# Determined little Tiger



## Newbettamommy13 (Jan 21, 2013)

This is Tiger watching little Mojo from her basket bed. She is VERY determined to get him


----------



## Sixwolf (Jan 1, 2013)

Haha, when my tank was at home, neither of my cats showed much interest; HOWEVER, my betta went crazy whenever he saw one of my cat's tail. Just the tail.


----------



## Newbettamommy13 (Jan 21, 2013)

Lol. How funny! My other cat, Friski is pretty much the same way and couldn't care less whether there's a fish in the room or not


----------



## eemmais (Oct 28, 2012)

I have my tank on a dresser, and one time my jack russel jumped up and down trying to get to my fish for at least half an hour!!


----------



## Fishybitty (Dec 29, 2012)

I love when cats are so curious!
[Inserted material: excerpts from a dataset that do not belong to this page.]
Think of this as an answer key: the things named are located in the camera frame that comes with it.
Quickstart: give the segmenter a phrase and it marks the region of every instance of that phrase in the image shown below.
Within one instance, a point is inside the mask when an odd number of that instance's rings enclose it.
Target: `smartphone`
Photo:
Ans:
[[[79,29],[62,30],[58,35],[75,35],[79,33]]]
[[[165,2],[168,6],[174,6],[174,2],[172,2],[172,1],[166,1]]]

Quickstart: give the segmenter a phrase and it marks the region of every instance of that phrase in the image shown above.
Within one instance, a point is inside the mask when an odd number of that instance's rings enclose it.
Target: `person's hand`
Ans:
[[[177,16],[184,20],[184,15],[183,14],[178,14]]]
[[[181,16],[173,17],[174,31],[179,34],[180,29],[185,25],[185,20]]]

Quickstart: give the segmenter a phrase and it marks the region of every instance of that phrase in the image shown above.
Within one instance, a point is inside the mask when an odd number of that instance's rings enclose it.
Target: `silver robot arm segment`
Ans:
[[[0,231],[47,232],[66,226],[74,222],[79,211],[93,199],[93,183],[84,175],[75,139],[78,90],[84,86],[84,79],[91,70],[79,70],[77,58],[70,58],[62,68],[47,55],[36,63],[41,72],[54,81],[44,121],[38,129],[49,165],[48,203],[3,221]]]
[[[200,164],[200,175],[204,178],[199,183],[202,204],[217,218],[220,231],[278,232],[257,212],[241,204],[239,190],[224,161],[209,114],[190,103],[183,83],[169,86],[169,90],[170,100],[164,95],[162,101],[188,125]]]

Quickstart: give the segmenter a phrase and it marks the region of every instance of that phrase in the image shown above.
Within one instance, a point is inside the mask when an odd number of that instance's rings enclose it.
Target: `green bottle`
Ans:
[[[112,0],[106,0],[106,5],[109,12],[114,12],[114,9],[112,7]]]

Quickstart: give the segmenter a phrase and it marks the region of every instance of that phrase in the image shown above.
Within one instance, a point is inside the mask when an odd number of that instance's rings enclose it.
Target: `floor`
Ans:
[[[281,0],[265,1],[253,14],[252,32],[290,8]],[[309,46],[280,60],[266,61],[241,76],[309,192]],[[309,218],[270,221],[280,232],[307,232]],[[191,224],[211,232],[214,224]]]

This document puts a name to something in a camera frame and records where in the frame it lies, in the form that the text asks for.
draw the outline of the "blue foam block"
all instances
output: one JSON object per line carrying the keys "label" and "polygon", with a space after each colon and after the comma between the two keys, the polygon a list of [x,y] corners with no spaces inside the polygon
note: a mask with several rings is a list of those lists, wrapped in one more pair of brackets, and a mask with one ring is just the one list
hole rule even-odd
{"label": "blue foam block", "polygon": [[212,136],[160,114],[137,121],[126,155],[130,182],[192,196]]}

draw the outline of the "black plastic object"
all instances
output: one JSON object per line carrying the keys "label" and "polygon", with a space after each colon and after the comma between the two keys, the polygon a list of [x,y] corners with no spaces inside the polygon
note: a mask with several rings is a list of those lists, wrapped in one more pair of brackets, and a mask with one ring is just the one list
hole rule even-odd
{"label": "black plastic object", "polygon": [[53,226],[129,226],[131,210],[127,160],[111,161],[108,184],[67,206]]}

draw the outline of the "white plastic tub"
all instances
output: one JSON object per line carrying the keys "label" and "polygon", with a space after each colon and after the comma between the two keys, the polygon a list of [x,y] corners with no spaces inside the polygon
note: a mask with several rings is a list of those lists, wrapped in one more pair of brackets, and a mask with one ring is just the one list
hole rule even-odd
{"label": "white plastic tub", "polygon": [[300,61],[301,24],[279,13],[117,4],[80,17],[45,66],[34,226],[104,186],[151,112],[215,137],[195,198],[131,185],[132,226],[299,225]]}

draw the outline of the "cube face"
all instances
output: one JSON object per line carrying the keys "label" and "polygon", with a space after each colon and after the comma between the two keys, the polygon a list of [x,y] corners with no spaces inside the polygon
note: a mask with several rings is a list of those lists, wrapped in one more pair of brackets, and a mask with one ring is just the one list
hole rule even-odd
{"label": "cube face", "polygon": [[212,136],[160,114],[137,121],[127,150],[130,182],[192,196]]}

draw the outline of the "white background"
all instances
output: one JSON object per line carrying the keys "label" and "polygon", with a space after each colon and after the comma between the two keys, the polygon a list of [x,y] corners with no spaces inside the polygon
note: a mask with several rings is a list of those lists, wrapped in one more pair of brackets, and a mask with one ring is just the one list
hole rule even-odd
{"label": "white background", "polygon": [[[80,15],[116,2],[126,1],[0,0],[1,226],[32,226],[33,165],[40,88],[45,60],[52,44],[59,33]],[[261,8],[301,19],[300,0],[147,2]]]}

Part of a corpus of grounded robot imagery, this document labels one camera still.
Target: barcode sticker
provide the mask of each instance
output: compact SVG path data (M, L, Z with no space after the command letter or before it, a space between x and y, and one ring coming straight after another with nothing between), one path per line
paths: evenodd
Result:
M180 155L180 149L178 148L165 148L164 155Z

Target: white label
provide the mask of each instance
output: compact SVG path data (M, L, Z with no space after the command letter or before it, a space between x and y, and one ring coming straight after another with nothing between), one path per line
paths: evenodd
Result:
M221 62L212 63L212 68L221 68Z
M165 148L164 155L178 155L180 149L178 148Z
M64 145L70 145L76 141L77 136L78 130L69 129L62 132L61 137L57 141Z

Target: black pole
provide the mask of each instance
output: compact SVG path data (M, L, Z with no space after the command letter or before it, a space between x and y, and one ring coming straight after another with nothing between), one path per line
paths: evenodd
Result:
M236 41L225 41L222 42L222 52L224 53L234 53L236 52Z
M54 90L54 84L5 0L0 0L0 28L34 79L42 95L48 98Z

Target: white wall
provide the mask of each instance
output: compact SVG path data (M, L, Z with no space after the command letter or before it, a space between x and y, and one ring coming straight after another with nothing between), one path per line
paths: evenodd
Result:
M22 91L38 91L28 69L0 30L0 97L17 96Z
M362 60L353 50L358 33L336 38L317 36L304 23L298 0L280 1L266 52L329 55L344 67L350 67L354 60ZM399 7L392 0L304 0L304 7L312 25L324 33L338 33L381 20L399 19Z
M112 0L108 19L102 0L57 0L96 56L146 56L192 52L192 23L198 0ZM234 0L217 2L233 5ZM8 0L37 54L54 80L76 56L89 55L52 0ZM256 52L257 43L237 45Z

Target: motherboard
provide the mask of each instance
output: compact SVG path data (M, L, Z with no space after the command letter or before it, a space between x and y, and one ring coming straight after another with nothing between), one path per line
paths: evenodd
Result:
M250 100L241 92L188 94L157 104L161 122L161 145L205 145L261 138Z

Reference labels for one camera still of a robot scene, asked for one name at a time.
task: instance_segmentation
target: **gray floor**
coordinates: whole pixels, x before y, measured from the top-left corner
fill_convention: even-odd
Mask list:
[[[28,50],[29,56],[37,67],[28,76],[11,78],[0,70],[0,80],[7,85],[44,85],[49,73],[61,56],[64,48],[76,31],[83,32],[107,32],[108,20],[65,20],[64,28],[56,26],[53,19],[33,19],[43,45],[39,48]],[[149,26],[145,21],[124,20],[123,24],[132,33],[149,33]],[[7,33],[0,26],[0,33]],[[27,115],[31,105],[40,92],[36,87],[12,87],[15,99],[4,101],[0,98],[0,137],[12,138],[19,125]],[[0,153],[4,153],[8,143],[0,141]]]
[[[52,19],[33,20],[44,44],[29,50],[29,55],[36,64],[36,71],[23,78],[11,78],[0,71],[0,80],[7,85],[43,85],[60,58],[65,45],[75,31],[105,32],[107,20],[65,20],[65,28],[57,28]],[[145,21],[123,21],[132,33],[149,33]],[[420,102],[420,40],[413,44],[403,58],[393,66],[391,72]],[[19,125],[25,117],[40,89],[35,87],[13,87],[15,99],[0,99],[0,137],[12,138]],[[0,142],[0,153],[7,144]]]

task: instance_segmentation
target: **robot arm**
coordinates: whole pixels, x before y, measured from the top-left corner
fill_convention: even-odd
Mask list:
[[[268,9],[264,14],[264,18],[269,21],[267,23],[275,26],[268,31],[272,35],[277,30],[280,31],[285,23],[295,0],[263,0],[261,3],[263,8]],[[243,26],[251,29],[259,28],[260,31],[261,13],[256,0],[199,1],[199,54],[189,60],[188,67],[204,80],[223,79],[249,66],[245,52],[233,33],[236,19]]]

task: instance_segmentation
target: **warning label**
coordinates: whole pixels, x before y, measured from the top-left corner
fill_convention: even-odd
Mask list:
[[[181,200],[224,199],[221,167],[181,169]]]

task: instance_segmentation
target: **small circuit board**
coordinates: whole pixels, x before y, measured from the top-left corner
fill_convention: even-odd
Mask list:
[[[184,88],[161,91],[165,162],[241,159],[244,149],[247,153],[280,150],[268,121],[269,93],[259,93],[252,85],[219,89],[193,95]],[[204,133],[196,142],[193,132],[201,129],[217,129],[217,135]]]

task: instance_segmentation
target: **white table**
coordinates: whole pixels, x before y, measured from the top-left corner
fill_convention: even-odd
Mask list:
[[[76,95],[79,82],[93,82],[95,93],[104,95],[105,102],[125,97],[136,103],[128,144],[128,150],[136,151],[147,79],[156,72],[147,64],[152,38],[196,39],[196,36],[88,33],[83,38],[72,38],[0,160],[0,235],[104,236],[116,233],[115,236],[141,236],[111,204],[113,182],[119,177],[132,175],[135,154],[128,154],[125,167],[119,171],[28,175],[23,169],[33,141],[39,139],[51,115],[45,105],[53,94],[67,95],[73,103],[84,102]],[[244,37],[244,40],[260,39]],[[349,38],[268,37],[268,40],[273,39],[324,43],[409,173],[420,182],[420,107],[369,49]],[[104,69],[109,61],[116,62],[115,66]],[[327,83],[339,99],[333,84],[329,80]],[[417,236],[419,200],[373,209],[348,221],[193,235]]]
Here is my little girl watching my old sorority


----------



## Newbettamommy13 (Jan 21, 2013)

How cute! Tiger would love to do that as she loves to jump on the shelf his tank is on but we don't let her cause it's a small tank and not very sturdy if she were to hit it somehow. Lol


----------



## JadeSparrow (Nov 9, 2012)

Y'all are so making me want a cat now but I'm not allowed anymore furry, finned, or scaly pets till we move to a bigger house


----------



## Fishybitty (Dec 29, 2012)

Haha I love my cats, they are funny. Especially when they watch the fish and try to "paw" at them.


----------